A moi seule : un film superbe et intelligent sur un sujet tabou
Pour ce premier mai, je ne ferai pas la fête du travail et vous pondrai quand même un petit billet sur un film qui n'a rien de ludique et de festif, bien au contraire, mais qui m'a énormément séduit et dérouté en même temps.
Ce film, c'est À moi seule réalisé par un jeune metteur en scène français Frédéric Videau et dont le sujet est très proche d'un livre dont je vous ai parlé plusieurs fois sur ce blog, Twist de Delphine Bertholon.
Le cinéaste et l'écrivain s'inspirent d'un fait divers autrichien qui a défrayé la chronique, la sinistre affaire Natascha Kampusch, et récemment au moins deux autres artistes Markus Schleinzer et son film Michael, et Régis Jauffret et son dernier roman Clasutria sont partis également d'un même postulait de départ, une de séquestration pendant de très longues années, dans une cave d'une jeune personne par un déséquilibréprofond .
Dans A moi seule, Videau s'éloigne assez rapidement de ce fait divers, et ne situe jamais son film sous le joug de la classique reconstitution.

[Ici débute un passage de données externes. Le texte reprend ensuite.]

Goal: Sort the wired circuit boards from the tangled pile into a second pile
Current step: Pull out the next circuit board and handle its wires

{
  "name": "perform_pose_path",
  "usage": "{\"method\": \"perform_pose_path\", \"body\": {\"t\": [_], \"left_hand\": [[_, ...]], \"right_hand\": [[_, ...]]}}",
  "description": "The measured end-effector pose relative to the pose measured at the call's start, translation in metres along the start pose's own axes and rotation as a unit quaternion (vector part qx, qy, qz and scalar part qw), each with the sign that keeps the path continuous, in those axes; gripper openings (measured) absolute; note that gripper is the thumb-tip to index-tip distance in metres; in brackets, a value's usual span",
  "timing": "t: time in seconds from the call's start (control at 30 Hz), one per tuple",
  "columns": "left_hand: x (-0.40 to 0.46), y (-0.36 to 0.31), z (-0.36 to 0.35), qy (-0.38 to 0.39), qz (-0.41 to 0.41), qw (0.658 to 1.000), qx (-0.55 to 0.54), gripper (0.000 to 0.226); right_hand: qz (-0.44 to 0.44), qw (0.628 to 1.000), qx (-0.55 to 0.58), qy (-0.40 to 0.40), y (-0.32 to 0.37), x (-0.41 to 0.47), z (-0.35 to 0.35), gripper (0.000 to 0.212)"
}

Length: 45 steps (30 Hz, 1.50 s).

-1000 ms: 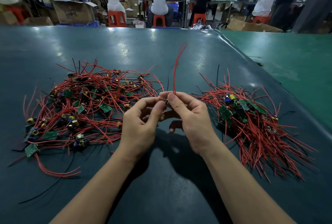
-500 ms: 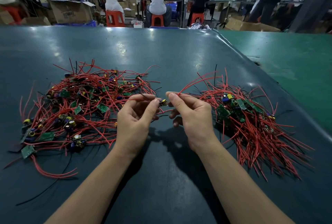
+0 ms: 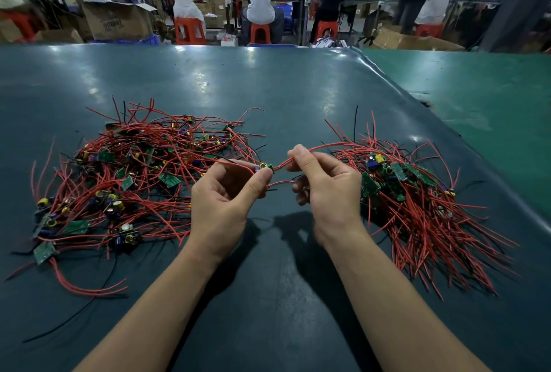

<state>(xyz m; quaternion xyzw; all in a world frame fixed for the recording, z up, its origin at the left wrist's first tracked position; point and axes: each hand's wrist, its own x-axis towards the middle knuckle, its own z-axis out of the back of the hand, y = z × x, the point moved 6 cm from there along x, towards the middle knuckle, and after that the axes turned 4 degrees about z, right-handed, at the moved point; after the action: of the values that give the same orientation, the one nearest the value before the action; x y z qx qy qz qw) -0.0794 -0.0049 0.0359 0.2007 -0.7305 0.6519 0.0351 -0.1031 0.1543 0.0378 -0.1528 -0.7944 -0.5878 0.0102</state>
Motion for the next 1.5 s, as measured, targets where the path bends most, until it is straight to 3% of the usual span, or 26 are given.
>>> {"method": "perform_pose_path", "body": {"t": [0.37, 0.67, 0.8, 0.9, 1.0, 1.1, 1.5], "left_hand": [[-0.004, -0.007, -0.001, -0.022, -0.006, 0.999, 0.022, 0.019], [-0.008, -0.012, -0.003, -0.013, -0.021, 0.999, 0.044, 0.017], [-0.001, -0.011, 0.008, -0.053, -0.028, 0.998, 0.033, 0.021], [0.001, -0.009, 0.01, -0.061, -0.025, 0.998, 0.025, 0.025], [-0.003, -0.006, 0.003, -0.039, -0.04, 0.997, 0.057, 0.02], [-0.004, -0.005, 0.0, -0.022, -0.049, 0.995, 0.085, 0.017], [-0.006, -0.007, -0.003, 0.004, -0.066, 0.992, 0.112, 0.019]], "right_hand": [[-0.012, 0.989, 0.066, -0.135, 0.005, 0.016, 0.031, 0.024], [-0.028, 0.978, 0.084, -0.187, 0.004, 0.019, 0.046, 0.028], [-0.021, 0.989, 0.037, -0.141, 0.0, 0.015, 0.033, 0.03], [-0.076, 0.994, 0.023, -0.079, -0.009, 0.012, 0.021, 0.026], [-0.123, 0.992, -0.006, 0.02, -0.015, 0.007, 0.007, 0.03], [-0.111, 0.986, -0.031, 0.117, -0.014, -0.002, -0.008, 0.032], [-0.142, 0.979, -0.04, 0.142, -0.014, -0.004, -0.01, 0.021]]}}
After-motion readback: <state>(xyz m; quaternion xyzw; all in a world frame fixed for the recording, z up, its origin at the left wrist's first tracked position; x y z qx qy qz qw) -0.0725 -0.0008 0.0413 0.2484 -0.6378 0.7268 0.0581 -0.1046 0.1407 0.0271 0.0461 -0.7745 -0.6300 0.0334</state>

Certes, Gaëlle a été enlevée à l'âge de 8 ans par Vincent, on le comprend dès les premières images quand Gaëlle, devenue une jeune fille, est libérée par Vincent. Mais, en commençant par le dénouement et en déconstruisant la chronologie (le film mélange totalement et très habilement le passé de la détention au présent de la reconstruction), le cinéaste cherche avant tout à nous rendre compte de l'ambivalence de sa jeune héroïne en proie à un syndrome de Stockholm qui ne dit jamais son nom.
Ce n'est pas le fait divers en lui même qui interesse le cinéaste,mais bien plus la réadptation de Gaelle au monde extérieur aprés ses 8 années de captivité, et à l'étrange relation qui a pu se nouer entre le ravisseur et sa victime.
De ce fait, le film s'avère réellement fascinant de bout en bout. Voilà en effet un de ces rares films qui nous pousse dans nos retranchements moraux et qui arrive à mettre à mal nos propres certitudes. En douceur, mais avec beaucoup de fermeté, Frédéric Videau bouleverse les codes, tord le cou aux clichés sur la question de la paternité, de la parentalité, de la filiation.
En effet, la question centrale du film est de savoir comment une petite fille grandit avec ce qui constitue sa seule famille, à savoir un déséquilibré incapable de nouer de vraies relations affectives, qui, en même temps, veut lui assurer le confort matériel dans la mesure de ses moyens (achete les cd et livres qu'elle aime, nourriture de son choix)
Ainsi Vincent va annoncer d'emblée à Gaëlle : "je ne te ferai jamais de mal, je ne te frapperai pas, je ne te violerai pas"... C'est clair et, étrangement, nous prenons le parti de "faire confiance" à Vincent, malgré son évidente inhumanité. Cette confiance accordée d'emblée nous questionne forcément quant à notre propre attitude. Derrière l'inacceptable de son geste, on ressent une extrême solitude et une humanité qui ébranle indubitablement nos convictions.
Et en plus de ce trouble liée à l'ambiguité de cette relation, le film pose également une autre question essentielle : comment retrouver un cercle familial lointain, comme si de rien n'était? En effet, on va s'apercevoir qu' à une prison succède une autre prison, moins apparente, mais tout aussi aliénante. Pendant son enfermement physique, si Gaëlle gagne sa liberté jour après jour contre Vincent, cela ne fait pas d'elle une jeune fille libre quand elle se retrouve à l'extérieur. Le film nous montre d'éclatante façon à quel point la frontière entre réclusion et liberté peut parfois être poreuse.
Et le film ne serait pas aussi réussi sans l'éblouissante prestation des deux comédiens principaux; je ne connaissais pas du tout la jeune Agathe Bonitzer, elle impose ici une présence magnétique, qui fait parfois penser à Charlotte Gainsbourg. Quant à Reda Kateb, qui lui partage avec Joey Starr dans la même animalité bienvaillante, il éblouit encore plus que dans le Prophète qui l'avait fait découvrir au plus grand nombre.
A moi seule est donc un film pas forcément facile d'accès, de par le sujet, et son traitement, mais, pour qui veut bien tenter l'expérience, se révèle être une aventure assez magnifique.